Assume a universe $U$ with $n$ elements. Let $p$ be the fraction of elements in $U$ with some property $P$. The goal of this problem is to estimate $p$ using samples from $U$. Given input parameters $\varepsilon$ and $\delta$, we want our estimate $\hat{p}$ to have the following guarantee: $\Pr[ |\hat{p} - p| \geq \varepsilon ] \leq \delta$.
Standard Approach: sample a set $S$ of size $O(\frac{1}{\varepsilon^2} \ln (\frac{1}{\delta}))$ uniformly at random and independently from $U$, and then set $\hat{p}$ to be the fraction of the sampled elements with property $P$. Using Chernoff bound, we can show that $\hat{p}$ has the desired guarantee.

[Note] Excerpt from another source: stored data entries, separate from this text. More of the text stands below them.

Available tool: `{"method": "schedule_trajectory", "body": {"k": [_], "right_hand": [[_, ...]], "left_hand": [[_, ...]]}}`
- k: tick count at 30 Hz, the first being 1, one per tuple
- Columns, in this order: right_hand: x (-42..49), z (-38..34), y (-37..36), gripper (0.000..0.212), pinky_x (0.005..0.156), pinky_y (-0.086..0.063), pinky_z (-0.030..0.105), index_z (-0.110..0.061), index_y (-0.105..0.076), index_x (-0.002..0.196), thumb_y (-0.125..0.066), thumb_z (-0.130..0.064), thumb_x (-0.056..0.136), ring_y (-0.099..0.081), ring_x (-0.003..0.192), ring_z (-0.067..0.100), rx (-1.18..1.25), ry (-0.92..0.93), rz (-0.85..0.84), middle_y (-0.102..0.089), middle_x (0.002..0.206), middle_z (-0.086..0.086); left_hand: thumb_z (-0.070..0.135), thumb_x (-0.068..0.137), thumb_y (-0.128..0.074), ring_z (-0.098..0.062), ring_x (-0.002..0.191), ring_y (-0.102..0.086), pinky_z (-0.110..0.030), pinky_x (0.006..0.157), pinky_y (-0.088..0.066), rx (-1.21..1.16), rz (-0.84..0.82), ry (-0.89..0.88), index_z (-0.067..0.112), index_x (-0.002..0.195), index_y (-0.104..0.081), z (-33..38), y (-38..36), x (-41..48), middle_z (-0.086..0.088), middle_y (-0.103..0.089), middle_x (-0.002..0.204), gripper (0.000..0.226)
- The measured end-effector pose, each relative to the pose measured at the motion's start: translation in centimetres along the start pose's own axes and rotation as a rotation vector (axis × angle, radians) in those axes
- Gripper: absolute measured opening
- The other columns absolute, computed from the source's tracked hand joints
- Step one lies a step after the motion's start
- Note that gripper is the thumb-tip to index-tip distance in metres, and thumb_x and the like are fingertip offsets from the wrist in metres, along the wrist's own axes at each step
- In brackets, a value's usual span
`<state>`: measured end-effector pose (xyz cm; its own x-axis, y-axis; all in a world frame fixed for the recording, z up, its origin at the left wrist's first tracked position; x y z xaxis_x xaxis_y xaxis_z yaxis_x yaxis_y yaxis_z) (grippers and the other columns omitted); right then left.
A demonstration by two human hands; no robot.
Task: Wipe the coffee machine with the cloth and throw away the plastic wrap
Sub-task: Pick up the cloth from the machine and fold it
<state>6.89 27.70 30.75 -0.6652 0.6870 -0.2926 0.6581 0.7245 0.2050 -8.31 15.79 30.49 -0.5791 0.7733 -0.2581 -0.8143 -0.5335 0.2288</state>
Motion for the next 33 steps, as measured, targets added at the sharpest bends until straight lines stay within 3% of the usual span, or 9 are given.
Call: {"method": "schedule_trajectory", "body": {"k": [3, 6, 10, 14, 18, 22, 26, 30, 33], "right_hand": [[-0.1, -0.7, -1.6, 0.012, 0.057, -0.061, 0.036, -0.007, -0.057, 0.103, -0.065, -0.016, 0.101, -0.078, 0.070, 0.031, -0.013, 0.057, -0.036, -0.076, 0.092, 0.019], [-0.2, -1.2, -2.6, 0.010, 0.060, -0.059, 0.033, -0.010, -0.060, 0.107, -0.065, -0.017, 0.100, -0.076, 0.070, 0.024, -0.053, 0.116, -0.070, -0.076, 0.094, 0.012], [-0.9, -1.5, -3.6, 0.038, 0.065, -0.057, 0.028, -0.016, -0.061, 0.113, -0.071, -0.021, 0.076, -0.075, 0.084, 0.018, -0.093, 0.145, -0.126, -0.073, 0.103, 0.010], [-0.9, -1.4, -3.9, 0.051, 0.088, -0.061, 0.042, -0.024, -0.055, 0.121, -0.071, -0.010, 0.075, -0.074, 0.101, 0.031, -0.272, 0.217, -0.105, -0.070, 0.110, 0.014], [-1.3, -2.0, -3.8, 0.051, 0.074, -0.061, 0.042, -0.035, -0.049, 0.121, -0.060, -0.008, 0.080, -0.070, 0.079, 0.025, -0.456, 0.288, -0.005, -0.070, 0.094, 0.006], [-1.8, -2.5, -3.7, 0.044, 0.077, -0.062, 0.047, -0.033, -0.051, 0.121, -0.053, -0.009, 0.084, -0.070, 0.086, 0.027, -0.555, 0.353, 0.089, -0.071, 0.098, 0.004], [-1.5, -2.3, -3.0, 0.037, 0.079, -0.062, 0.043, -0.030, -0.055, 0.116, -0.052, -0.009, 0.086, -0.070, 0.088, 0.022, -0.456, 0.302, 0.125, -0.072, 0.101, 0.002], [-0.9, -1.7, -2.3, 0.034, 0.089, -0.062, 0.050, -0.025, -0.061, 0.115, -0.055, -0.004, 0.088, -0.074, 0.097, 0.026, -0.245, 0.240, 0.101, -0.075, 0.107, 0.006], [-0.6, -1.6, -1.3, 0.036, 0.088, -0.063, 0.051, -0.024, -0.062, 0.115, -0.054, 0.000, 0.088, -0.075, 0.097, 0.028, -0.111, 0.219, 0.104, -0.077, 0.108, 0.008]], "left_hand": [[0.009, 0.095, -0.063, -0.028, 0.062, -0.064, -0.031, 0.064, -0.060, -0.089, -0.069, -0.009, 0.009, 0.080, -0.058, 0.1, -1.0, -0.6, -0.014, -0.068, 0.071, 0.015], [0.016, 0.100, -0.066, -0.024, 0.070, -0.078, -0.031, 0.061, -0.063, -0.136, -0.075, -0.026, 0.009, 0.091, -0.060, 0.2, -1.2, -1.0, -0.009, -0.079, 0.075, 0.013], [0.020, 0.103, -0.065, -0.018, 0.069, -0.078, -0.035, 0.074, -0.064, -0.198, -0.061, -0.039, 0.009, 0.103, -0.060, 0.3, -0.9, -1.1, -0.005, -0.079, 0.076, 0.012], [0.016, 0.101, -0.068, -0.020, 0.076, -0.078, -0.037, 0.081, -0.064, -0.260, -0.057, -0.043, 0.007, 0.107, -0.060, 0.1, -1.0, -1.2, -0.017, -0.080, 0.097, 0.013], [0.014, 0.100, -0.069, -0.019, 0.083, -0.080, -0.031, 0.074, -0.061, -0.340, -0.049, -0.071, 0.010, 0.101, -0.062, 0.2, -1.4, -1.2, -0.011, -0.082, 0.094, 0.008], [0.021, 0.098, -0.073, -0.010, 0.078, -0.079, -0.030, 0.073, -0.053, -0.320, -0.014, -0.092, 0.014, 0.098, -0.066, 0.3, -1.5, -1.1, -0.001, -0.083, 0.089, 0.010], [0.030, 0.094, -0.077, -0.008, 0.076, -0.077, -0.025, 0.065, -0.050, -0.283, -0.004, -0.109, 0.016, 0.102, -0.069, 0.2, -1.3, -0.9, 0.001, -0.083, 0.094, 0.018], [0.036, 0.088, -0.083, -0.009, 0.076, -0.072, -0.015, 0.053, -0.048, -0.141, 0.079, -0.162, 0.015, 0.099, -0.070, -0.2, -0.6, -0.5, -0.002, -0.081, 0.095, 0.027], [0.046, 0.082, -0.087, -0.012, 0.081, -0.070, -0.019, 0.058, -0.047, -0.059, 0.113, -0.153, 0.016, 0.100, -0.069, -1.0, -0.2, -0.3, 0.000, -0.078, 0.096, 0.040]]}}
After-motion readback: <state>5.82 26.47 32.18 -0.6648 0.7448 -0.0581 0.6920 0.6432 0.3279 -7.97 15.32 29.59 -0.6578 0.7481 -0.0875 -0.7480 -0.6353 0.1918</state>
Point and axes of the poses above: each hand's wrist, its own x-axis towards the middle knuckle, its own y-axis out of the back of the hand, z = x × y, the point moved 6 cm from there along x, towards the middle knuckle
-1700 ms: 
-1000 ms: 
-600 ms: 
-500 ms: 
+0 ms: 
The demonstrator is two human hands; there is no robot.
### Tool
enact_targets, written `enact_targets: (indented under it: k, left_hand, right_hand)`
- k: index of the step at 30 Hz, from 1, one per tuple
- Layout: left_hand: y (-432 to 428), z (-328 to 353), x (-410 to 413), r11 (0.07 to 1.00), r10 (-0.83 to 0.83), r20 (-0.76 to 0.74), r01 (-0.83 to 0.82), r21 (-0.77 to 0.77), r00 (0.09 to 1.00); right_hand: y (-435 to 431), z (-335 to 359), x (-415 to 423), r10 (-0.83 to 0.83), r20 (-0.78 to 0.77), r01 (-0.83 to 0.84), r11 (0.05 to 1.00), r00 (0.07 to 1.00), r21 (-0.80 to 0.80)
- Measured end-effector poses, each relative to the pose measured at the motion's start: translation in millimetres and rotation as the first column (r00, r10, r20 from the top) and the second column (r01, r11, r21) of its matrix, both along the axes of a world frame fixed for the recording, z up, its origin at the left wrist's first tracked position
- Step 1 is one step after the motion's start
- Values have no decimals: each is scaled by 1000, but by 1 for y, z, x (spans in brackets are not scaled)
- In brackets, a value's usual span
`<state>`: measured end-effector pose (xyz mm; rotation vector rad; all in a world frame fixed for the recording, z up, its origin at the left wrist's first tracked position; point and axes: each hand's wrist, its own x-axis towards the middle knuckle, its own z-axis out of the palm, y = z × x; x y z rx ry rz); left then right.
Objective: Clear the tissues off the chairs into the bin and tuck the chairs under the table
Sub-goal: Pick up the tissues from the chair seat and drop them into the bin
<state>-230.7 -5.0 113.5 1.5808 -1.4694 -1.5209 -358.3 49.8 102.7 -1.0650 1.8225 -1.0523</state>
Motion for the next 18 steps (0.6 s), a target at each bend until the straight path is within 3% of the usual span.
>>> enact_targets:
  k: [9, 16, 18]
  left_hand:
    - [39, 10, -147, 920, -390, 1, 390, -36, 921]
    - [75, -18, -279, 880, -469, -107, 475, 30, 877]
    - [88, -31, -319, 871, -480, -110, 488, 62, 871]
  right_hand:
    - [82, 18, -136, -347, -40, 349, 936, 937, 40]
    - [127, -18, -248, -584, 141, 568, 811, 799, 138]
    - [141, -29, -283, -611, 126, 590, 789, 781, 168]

Now consider the following sampling process. Sample each element in $U$ with probability $q = \frac{1}{\varepsilon^2} \ln (\frac{1}{\delta})\frac{1}{n}$. Let the resulting set be $S$. Note that $\varepsilon$ and $\delta$ are input parameters to the process. So if it happens that $q \geq 1$, then the sampling process would store the entire universe, i.e., $S=U$. So assume $n$ is large enough, such that $q < 1$. Now set $\hat{p}$ to be the fraction of the elements in $S$ with property $P$. Does $\hat{p}$ still have the same guarantee as before? If so, then how does one go about proving it? Any pointers to the existing work would also be very helpful.